─── Data provided

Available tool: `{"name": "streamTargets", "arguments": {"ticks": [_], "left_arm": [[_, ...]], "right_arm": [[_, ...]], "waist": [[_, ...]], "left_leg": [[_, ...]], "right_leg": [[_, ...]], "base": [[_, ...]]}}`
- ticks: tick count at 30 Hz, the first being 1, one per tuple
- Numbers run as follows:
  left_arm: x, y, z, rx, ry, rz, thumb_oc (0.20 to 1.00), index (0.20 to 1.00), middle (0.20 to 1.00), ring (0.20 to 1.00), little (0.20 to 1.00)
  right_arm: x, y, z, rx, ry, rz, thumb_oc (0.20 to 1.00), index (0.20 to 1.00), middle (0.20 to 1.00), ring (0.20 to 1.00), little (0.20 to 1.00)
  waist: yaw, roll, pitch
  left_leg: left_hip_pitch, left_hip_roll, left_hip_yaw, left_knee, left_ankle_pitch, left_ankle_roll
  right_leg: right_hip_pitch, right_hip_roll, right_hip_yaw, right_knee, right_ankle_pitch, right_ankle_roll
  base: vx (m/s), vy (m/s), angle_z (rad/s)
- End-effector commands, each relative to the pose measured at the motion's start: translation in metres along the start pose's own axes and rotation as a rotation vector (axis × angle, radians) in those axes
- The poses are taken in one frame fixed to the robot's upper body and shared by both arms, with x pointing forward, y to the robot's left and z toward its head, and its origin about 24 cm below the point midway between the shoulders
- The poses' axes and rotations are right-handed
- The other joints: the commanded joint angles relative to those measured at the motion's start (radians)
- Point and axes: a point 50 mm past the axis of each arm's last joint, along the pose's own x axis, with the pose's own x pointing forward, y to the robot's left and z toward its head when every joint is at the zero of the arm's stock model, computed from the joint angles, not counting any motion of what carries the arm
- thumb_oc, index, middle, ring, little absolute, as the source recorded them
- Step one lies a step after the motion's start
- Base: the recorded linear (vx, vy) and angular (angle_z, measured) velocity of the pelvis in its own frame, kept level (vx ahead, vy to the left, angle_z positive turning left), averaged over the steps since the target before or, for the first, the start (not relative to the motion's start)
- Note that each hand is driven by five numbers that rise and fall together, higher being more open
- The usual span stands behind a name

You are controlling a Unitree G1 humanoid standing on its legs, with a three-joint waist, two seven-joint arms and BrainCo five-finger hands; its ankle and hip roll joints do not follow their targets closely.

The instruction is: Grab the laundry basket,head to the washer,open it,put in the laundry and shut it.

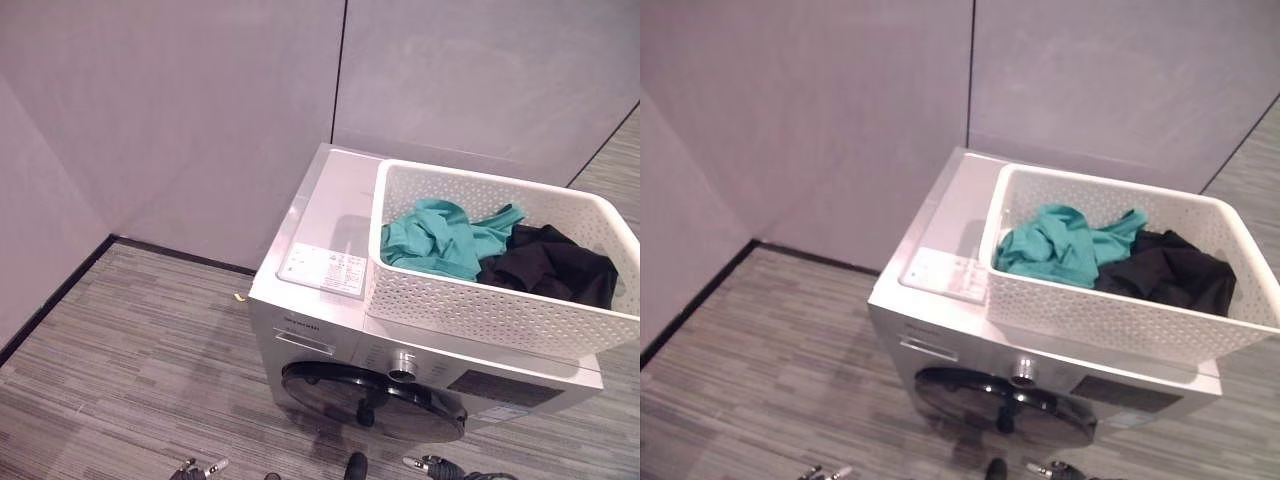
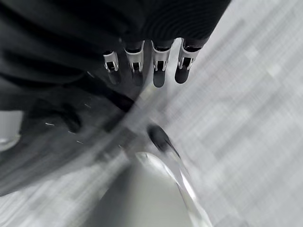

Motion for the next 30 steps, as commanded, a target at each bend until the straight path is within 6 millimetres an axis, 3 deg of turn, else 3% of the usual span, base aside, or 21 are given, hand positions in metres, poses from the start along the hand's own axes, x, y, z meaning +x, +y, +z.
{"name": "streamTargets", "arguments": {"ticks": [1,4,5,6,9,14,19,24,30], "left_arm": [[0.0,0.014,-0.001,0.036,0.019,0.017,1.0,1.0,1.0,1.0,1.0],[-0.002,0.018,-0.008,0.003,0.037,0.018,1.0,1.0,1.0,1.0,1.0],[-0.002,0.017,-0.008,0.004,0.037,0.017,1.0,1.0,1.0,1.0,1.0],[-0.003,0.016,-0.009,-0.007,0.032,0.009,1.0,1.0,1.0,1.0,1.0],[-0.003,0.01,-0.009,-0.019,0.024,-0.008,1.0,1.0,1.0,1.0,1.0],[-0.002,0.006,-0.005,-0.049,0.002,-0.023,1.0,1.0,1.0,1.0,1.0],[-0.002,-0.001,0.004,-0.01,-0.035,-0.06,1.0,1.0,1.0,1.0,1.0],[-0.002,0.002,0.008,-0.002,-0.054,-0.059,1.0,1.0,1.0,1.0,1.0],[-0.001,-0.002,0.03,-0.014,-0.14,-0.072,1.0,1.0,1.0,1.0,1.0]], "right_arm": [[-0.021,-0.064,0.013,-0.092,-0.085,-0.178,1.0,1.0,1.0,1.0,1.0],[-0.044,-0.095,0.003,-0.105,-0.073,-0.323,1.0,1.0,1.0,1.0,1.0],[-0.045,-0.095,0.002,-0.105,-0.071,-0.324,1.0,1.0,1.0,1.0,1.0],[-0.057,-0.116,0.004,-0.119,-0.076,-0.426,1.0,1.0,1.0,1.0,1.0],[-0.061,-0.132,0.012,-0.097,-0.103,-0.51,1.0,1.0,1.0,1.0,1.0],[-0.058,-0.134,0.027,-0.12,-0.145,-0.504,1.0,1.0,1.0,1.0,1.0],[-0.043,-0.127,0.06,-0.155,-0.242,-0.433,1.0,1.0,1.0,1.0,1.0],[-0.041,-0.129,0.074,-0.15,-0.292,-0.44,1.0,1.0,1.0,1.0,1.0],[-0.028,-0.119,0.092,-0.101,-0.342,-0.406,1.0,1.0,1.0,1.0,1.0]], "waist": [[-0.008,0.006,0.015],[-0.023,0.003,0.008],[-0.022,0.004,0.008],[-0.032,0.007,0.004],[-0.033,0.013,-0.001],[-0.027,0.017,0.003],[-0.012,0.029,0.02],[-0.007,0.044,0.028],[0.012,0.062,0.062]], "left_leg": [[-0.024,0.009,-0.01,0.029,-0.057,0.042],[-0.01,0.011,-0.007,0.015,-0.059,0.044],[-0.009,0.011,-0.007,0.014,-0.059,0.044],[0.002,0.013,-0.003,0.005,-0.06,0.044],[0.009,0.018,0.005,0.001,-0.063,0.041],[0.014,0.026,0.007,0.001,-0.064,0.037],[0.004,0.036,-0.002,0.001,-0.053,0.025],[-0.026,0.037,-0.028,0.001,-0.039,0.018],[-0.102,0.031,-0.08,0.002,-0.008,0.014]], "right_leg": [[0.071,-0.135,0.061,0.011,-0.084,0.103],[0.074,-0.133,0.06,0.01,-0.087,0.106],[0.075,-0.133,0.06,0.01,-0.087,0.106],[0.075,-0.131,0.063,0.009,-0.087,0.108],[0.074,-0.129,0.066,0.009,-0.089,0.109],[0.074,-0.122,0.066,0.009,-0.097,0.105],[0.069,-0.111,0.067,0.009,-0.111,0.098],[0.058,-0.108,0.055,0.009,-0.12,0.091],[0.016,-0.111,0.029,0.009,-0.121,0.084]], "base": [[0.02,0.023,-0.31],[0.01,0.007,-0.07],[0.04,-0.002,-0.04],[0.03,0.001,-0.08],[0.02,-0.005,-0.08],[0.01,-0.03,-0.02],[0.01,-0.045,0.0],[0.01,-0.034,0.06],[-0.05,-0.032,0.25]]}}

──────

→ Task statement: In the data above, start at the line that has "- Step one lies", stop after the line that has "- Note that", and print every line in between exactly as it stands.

→ Exercise response:
- Step one lies a step after the motion's start
- Base: the recorded linear (vx, vy) and angular (angle_z, measured) velocity of the pelvis in its own frame, kept level (vx ahead, vy to the left, angle_z positive turning left), averaged over the steps since the target before or, for the first, the start (not relative to the motion's start)
- Note that each hand is driven by five numbers that rise and fall together, higher being more open

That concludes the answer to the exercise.